→ **TASK DESCRIPTION**
Somewhere below, one line contains "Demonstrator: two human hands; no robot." and a later line contains "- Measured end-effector". Output those two lines and everything between them exactly, and nothing else.

→ **DATA SHOWN**
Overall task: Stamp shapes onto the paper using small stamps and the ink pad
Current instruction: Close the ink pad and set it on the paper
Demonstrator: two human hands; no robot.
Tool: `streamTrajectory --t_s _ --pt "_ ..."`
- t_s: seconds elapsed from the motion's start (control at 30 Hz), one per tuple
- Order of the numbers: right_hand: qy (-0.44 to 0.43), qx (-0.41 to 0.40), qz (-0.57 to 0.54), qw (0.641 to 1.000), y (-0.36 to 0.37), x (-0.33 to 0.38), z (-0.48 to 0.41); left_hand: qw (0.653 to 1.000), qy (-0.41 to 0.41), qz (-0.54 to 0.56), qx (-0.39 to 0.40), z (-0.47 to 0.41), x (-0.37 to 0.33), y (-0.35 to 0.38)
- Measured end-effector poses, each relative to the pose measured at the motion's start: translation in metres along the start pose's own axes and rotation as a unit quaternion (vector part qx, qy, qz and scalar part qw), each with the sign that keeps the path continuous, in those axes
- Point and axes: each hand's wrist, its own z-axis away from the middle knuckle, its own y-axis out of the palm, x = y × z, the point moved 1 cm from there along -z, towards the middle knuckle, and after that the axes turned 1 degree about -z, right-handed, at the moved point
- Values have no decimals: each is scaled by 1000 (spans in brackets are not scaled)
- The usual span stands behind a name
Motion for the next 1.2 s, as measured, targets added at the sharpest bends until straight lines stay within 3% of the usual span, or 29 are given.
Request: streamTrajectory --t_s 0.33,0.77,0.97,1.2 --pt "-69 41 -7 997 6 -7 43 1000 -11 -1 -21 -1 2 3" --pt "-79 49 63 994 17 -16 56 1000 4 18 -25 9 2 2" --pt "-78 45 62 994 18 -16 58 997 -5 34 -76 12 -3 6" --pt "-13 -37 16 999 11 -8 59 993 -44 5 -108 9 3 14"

→ **SOLUTION FOR THIS EXERCISE**
Demonstrator: two human hands; no robot.
Tool: `streamTrajectory --t_s _ --pt "_ ..."`
- t_s: seconds elapsed from the motion's start (control at 30 Hz), one per tuple
- Order of the numbers: right_hand: qy (-0.44 to 0.43), qx (-0.41 to 0.40), qz (-0.57 to 0.54), qw (0.641 to 1.000), y (-0.36 to 0.37), x (-0.33 to 0.38), z (-0.48 to 0.41); left_hand: qw (0.653 to 1.000), qy (-0.41 to 0.41), qz (-0.54 to 0.56), qx (-0.39 to 0.40), z (-0.47 to 0.41), x (-0.37 to 0.33), y (-0.35 to 0.38)
- Measured end-effector poses, each relative to the pose measured at the motion's start: translation in metres along the start pose's own axes and rotation as a unit quaternion (vector part qx, qy, qz and scalar part qw), each with the sign that keeps the path continuous, in those axes

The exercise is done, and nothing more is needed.